Under the ADEA employees who successfully sue their employers can recover money for back wages and other monetary losses. In January of 2000 the United States Supreme Court ruled that this does not apply to state employees. In the case of Kimel v. Florida Board of Regents, (No. 98-791, 528 U.S. (2000), the U.S. Supreme Court held that Congress did not have the authority to authorize certain kinds of age discrimination lawsuits against states.
So, if you are a state employee, the ADEA no longer protects you from age discrimination. However, you may be protected by the laws of the very state that is discriminating against you. If you are a state employee who has suffered age discrimination, you may need to discuss your individual situation with an attorney to figure out how best to proceed.
The Equal Employment Opportunity Commission (EEOC) is the federal governmental agency responsible for investigating charges of age-based discrimination in workplaces of 20 or more employees. Most states have their own agencies that enforce state laws against discrimination (see question 19 below).

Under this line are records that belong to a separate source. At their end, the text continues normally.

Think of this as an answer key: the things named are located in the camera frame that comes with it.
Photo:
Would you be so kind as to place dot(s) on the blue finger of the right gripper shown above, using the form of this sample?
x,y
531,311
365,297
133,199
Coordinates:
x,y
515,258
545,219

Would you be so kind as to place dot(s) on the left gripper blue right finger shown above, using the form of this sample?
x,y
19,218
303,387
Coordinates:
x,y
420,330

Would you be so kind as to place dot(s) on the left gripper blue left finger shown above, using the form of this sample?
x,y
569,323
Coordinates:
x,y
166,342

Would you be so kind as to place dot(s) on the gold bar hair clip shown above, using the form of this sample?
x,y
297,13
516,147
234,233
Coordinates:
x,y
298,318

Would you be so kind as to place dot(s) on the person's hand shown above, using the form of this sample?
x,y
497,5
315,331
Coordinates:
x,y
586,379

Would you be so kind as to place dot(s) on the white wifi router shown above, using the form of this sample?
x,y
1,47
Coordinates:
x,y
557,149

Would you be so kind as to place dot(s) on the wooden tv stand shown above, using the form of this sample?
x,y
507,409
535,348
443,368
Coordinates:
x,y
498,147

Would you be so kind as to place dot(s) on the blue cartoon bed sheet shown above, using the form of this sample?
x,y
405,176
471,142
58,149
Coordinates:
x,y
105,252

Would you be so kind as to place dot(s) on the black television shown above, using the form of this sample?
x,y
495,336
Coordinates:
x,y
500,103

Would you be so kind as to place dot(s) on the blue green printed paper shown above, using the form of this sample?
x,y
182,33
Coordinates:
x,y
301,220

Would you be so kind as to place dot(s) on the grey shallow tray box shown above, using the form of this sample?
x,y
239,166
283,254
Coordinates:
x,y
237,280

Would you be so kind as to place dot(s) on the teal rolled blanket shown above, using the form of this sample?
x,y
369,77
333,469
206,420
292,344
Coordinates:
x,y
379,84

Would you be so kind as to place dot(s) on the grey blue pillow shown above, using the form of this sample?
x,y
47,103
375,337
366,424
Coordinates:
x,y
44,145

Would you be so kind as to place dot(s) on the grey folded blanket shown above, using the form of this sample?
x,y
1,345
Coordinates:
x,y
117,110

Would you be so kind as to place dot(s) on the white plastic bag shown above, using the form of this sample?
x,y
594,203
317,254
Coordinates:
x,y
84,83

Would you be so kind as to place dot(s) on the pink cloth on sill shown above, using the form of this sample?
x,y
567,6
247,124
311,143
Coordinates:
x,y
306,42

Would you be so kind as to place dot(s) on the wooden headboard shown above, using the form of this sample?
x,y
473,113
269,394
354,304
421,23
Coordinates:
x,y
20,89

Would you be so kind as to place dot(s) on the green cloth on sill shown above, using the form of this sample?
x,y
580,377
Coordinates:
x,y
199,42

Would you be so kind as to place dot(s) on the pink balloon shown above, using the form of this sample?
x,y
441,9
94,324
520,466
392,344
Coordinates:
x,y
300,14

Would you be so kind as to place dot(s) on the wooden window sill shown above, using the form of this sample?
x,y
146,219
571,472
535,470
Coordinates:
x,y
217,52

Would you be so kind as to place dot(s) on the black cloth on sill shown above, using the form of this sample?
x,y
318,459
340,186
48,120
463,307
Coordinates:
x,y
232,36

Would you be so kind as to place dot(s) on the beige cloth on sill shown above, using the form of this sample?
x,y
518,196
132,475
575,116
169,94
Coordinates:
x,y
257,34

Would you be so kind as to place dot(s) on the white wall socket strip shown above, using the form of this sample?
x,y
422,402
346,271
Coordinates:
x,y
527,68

Claims of unlawful age discrimination can be difficult to prove. An employer can only be held liable for age discrimination if the employee can show that her or she was directly or indirectly discriminated against because of age. It does not have to be intentional. In Gross v. FBL. Financial Services, Inc., No. 08-441, 557 U.S., (2009) the U.S. Supreme Court decided if there needs to be direct evidence of discrimination in a suit filed under the ADEA. In short, the answer is no. Instead, the plaintiff must prove that “but for” the employee’s age, the employer would not have taken the discriminatory action.
Victims of age discrimination can recover remedies to include:
- back pay(pay from termination to trial date),
- hiring,
- promotion,
- reinstatement,
- front pay (all earnings the employee would have received if not terminated),
- liquidated damages (up to twice the amount of back pay) may be awarded in the event of a “willful” violation, if the employee proves that employer knowingly violated the ADEA or acted in “reckless disregard” of its provisions,
- the amount agreed on in your employment contract,
- other actions that put the employee in the position he or she would have been in had they not been discriminated against. For example, if you are alleging that you were fired because of age discrimination, you may seek the pay you would have received if you weren’t wrongfully terminated or even the job or benefits you would have had if you had not been terminated..
Remedies also may include payment of:
- attorneys’ fees,
- expert witness fees, and
- court costs.
Your state law may allow for more or different remedies than federal law. An employer may be required to post notices to all employees addressing the violations of a specific charge and advising them of their rights under the laws EEOC enforces and their right to be free from retaliation. Such notices must be accessible, as needed, to persons with visual or other disabilities that affect reading.
The employer also may be required to take actions to correct the discrimination and keep it from happening again. The employer must also stop any discriminatory practices.